The entries below should be given again exactly, minus their pictures.

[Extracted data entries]
___

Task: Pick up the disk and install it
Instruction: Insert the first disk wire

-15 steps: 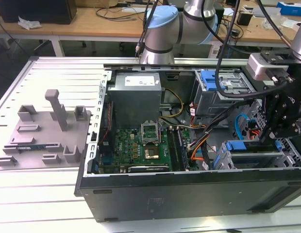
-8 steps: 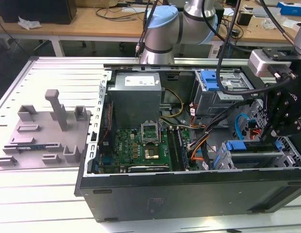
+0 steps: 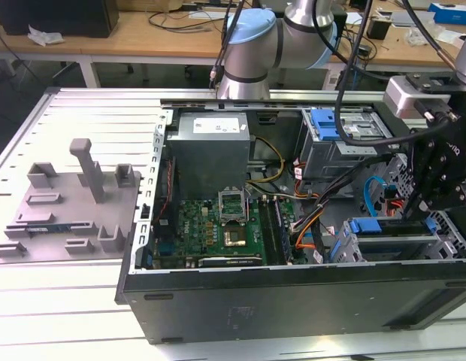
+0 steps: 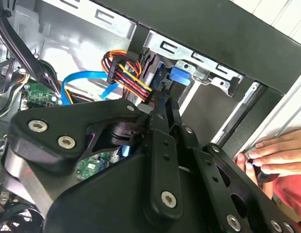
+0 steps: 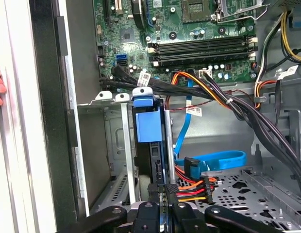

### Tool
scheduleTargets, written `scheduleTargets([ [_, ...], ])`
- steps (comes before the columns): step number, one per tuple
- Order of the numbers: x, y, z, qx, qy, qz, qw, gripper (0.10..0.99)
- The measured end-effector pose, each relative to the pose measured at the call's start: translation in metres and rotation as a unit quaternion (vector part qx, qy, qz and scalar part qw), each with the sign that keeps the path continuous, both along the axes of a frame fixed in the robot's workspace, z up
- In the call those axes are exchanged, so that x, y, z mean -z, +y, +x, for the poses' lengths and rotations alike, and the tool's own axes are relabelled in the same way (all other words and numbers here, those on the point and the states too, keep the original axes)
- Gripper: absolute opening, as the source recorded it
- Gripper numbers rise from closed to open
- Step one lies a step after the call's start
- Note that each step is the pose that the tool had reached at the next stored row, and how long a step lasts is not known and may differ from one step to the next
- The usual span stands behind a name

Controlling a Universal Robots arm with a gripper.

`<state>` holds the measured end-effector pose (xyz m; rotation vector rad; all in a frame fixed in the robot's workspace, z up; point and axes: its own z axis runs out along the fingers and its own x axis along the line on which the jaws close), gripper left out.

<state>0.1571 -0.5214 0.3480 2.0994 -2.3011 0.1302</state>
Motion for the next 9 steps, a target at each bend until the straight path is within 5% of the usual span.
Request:
scheduleTargets([
  [9, 0.001, 0.0014, 0.0, 0.0, 0.0, 0.0, 1.0, 0.169],
])
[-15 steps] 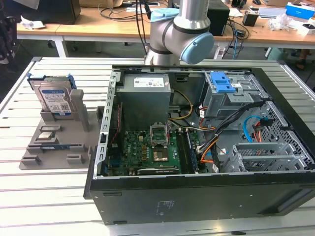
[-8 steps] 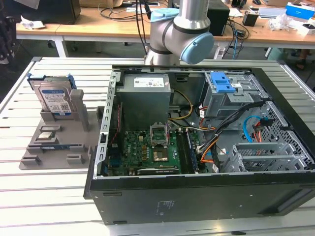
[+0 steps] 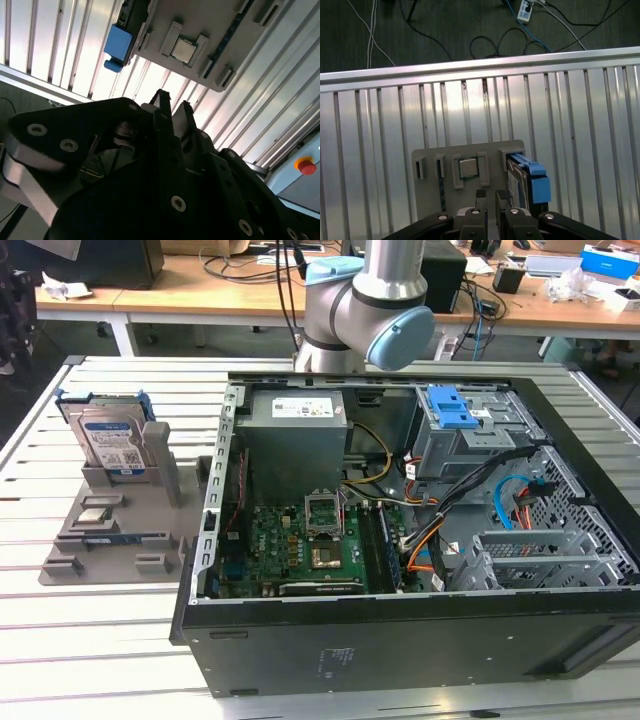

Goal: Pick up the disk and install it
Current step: 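Pick up the disk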

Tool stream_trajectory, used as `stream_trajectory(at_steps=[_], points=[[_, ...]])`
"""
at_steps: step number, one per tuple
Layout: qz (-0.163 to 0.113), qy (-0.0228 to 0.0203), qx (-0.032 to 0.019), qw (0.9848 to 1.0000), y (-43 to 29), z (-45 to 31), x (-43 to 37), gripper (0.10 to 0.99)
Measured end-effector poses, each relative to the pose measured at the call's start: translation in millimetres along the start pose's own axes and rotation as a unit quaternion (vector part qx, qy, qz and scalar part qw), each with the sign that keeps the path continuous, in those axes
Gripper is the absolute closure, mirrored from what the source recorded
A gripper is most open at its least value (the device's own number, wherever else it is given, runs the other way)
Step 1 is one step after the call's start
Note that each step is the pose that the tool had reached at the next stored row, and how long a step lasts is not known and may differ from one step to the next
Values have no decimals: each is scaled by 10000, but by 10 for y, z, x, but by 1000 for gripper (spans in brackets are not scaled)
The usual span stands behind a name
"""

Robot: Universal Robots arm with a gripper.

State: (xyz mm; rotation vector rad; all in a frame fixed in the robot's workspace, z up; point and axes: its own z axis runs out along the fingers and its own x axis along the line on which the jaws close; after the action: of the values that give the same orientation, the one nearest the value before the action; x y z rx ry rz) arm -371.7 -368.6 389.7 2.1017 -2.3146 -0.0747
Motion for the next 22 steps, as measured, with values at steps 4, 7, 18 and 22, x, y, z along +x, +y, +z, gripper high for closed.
stream_trajectory(at_steps=[4, 7, 18, 22], points=[[0, 0, 0, 10000, 0, 0, 0, 671], [1, -1, 2, 10000, -5, 3, -21, 604], [-3, 6, 1, 10000, -216, 94, -331, 604], [-5, 6, 1, 10000, -235, 186, -340, 604]])
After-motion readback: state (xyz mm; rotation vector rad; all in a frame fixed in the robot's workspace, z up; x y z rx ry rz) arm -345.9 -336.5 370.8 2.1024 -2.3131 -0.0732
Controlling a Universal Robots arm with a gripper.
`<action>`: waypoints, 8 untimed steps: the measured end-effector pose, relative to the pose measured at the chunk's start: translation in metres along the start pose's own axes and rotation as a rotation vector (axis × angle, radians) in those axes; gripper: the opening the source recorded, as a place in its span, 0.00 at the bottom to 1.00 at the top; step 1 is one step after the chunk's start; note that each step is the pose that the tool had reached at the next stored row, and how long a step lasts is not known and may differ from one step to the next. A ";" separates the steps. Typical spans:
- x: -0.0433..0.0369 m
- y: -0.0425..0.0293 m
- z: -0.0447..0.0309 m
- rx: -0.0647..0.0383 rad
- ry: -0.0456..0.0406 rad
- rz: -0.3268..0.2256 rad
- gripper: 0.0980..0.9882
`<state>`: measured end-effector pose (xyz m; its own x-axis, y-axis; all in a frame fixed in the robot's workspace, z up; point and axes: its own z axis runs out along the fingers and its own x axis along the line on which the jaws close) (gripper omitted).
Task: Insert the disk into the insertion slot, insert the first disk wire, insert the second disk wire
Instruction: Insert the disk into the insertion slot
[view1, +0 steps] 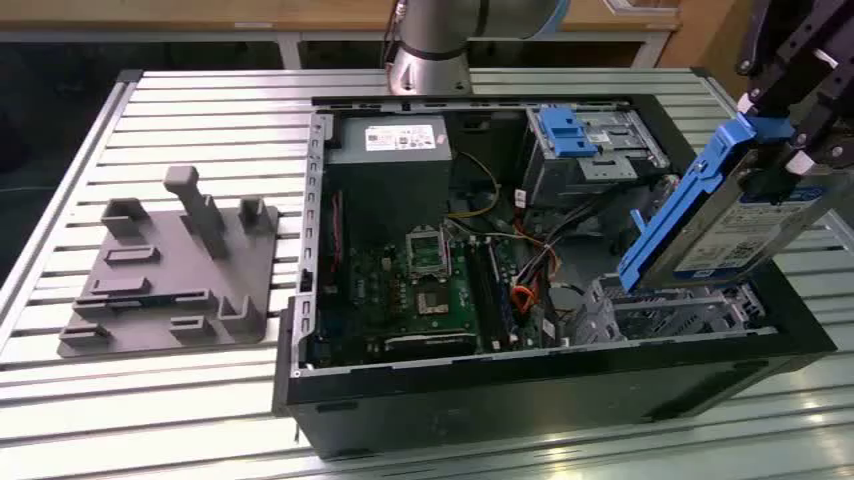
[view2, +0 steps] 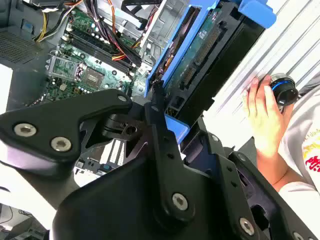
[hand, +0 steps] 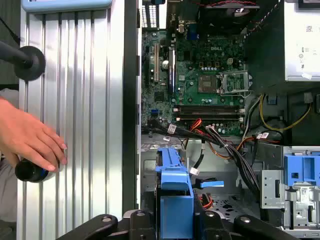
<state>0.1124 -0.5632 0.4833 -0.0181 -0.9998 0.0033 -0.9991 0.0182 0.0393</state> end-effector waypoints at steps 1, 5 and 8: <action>0.0000 0.0000 0.0000 0.000 0.0000 0.000 0.30; 0.0000 0.0000 0.0000 0.000 0.0000 0.000 0.30; 0.0000 0.0000 0.0000 0.000 0.0000 0.000 0.30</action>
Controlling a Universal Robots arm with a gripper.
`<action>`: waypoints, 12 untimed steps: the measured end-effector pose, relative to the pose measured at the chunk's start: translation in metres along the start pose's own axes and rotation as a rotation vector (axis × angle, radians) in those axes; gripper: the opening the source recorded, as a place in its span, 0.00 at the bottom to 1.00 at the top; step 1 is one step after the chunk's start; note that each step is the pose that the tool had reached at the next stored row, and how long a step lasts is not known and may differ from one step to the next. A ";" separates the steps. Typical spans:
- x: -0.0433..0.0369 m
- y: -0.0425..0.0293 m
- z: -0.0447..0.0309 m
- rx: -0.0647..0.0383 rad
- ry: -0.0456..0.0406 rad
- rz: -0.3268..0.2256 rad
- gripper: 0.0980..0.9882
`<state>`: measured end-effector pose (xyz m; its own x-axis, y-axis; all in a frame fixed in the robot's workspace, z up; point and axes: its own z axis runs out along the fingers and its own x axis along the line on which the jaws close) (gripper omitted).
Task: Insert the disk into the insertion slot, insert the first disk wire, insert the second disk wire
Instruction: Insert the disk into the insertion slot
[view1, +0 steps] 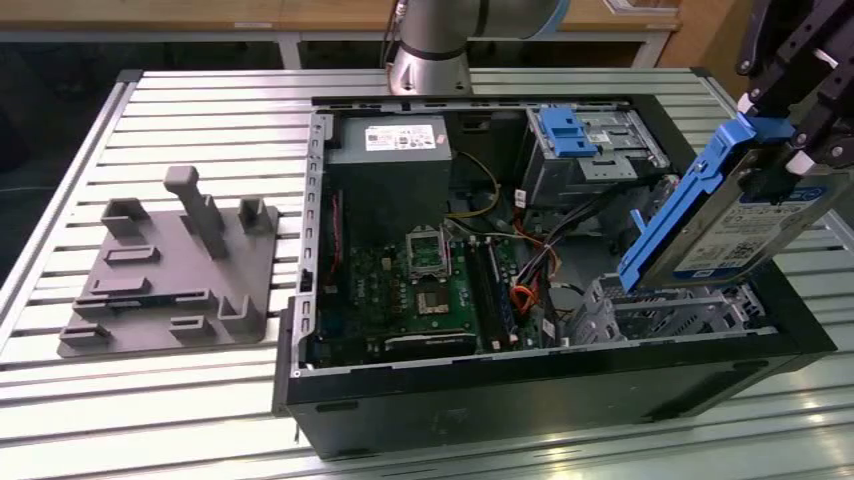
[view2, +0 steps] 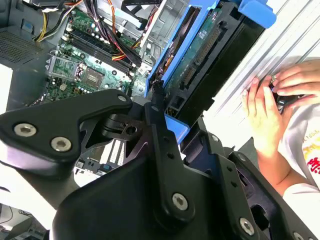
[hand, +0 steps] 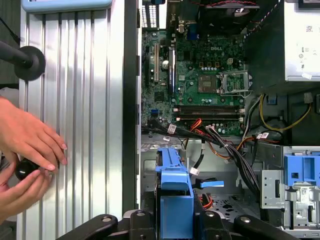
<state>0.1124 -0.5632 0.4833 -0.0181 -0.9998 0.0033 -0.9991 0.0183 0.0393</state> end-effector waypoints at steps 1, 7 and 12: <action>0.0000 0.0000 0.0000 0.000 0.0000 0.000 0.30; 0.0000 0.0000 0.0000 0.000 -0.0072 0.000 0.30; 0.0002 0.0000 0.0000 0.002 -0.0449 -0.002 0.30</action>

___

[YOUR RESPONSE]:
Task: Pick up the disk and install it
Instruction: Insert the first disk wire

-15 steps: 
-8 steps: 
+0 steps: 
+0 steps: 
+0 steps: 

### Tool
scheduleTargets, written `scheduleTargets([ [_, ...], ])`
- steps (comes before the columns): step number, one per tuple
- Order of the numbers: x, y, z, qx, qy, qz, qw, gripper (0.10..0.99)
- The measured end-effector pose, each relative to the pose measured at the call's start: translation in metres and rotation as a unit quaternion (vector part qx, qy, qz and scalar part qw), each with the sign that keeps the path continuous, both along the axes of a frame fixed in the robot's workspace, z up
- In the call those axes are exchanged, so that x, y, z mean -z, +y, +x, for the poses' lengths and rotations alike, and the tool's own axes are relabelled in the same way (all other words and numbers here, those on the point and the states too, keep the original axes)
- Gripper: absolute opening, as the source recorded it
- Gripper numbers rise from closed to open
- Step one lies a step after the call's start
- Note that each step is the pose that the tool had reached at the next stored row, and how long a step lasts is not known and may differ from one step to the next
- The usual span stands behind a name

Controlling a Universal Robots arm with a gripper.

`<state>` holds the measured end-effector pose (xyz m; rotation vector rad; all in a frame fixed in the robot's workspace, z up; point and axes: its own z axis runs out along the fingers and its own x axis along the line on which the jaws close), gripper left out.

<state>0.1571 -0.5214 0.3480 2.0994 -2.3011 0.1302</state>
Motion for the next 9 steps, a target at each bend until the straight path is within 5% of the usual span.
Request:
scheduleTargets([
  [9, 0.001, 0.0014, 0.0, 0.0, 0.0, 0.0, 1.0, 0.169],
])
[-15 steps] 
[-8 steps] 
[+0 steps] 

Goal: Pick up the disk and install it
Current step: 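Pick up the disk
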
Tool stream_trajectory, used as `stream_trajectory(at_steps=[_], points=[[_, ...]])`
"""
at_steps: step number, one per tuple
Layout: qz (-0.163 to 0.113), qy (-0.0228 to 0.0203), qx (-0.032 to 0.019), qw (0.9848 to 1.0000), y (-43 to 29), z (-45 to 31), x (-43 to 37), gripper (0.10 to 0.99)
Measured end-effector poses, each relative to the pose measured at the call's start: translation in millimetres along the start pose's own axes and rotation as a unit quaternion (vector part qx, qy, qz and scalar part qw), each with the sign that keeps the path continuous, in those axes
Gripper is the absolute closure, mirrored from what the source recorded
A gripper is most open at its least value (the device's own number, wherever else it is given, runs the other way)
Step 1 is one step after the call's start
Note that each step is the pose that the tool had reached at the next stored row, and how long a step lasts is not known and may differ from one step to the next
Values have no decimals: each is scaled by 10000, but by 10 for y, z, x, but by 1000 for gripper (spans in brackets are not scaled)
The usual span stands behind a name
"""

Robot: Universal Robots arm with a gripper.

State: (xyz mm; rotation vector rad; all in a frame fixed in the robot's workspace, z up; point and axes: its own z axis runs out along the fingers and its own x axis along the line on which the jaws close; after the action: of the values that give the same orientation, the one nearest the value before the action; x y z rx ry rz) arm -371.7 -368.6 389.7 2.1017 -2.3146 -0.0747
Motion for the next 22 steps, as measured, with values at steps 4, 7, 18 and 22, x, y, z along +x, +y, +z, gripper high for closed.
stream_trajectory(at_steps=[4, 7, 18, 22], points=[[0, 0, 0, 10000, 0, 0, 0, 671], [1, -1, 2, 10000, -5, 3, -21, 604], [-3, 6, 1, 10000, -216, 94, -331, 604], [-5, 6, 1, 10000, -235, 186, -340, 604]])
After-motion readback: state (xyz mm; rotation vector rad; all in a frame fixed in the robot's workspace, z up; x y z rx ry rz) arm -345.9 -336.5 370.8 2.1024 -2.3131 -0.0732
Controlling a Universal Robots arm with a gripper.
`<action>`: waypoints, 8 untimed steps: the measured end-effector pose, relative to the pose measured at the chunk's start: translation in metres along the start pose's own axes and rotation as a rotation vector (axis × angle, radians) in those axes; gripper: the opening the source recorded, as a place in its span, 0.00 at the bottom to 1.00 at the top; step 1 is one step after the chunk's start; note that each step is the pose that the tool had reached at the next stored row, and how long a step lasts is not known and may differ from one step to the next. A ";" separates the steps. Typical spans:
- x: -0.0433..0.0369 m
- y: -0.0425..0.0293 m
- z: -0.0447..0.0309 m
- rx: -0.0647..0.0383 rad
- ry: -0.0456..0.0406 rad
- rz: -0.3268..0.2256 rad
- gripper: 0.0980..0.9882
`<state>`: measured end-effector pose (xyz m; its own x-axis, y-axis; all in a frame fixed in the robot's workspace, z up; point and axes: its own z axis runs out along the fingers and its own x axis along the line on which the jaws close) (gripper omitted).
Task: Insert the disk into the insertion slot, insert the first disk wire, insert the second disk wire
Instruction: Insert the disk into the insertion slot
[view1, +0 steps] 
[view2, +0 steps] 
[hand, +0 steps] 
<state>0.1124 -0.5632 0.4833 -0.0181 -0.9998 0.0033 -0.9991 0.0182 0.0393</state> end-effector waypoints at steps 1, 5 and 8: <action>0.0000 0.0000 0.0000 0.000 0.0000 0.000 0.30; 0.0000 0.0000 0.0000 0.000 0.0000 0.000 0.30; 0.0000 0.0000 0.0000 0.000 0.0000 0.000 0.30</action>
Controlling a Universal Robots arm with a gripper.
`<action>`: waypoints, 12 untimed steps: the measured end-effector pose, relative to the pose measured at the chunk's start: translation in metres along the start pose's own axes and rotation as a rotation vector (axis × angle, radians) in those axes; gripper: the opening the source recorded, as a place in its span, 0.00 at the bottom to 1.00 at the top; step 1 is one step after the chunk's start; note that each step is the pose that the tool had reached at the next stored row, and how long a step lasts is not known and may differ from one step to the next. A ";" separates the steps. Typical spans:
- x: -0.0433..0.0369 m
- y: -0.0425..0.0293 m
- z: -0.0447..0.0309 m
- rx: -0.0647..0.0383 rad
- ry: -0.0456..0.0406 rad
- rz: -0.3268..0.2256 rad
- gripper: 0.0980..0.9882
`<state>`: measured end-effector pose (xyz m; its own x-axis, y-axis; all in a frame fixed in the robot's workspace, z up; point and axes: its own z axis runs out along the fingers and its own x axis along the line on which the jaws close) (gripper omitted).
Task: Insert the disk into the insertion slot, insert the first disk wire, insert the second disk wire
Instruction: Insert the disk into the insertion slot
[view1, +0 steps] 
[view2, +0 steps] 
[hand, +0 steps] 
<state>0.1124 -0.5632 0.4833 -0.0181 -0.9998 0.0033 -0.9991 0.0183 0.0393</state> end-effector waypoints at steps 1, 7 and 12: <action>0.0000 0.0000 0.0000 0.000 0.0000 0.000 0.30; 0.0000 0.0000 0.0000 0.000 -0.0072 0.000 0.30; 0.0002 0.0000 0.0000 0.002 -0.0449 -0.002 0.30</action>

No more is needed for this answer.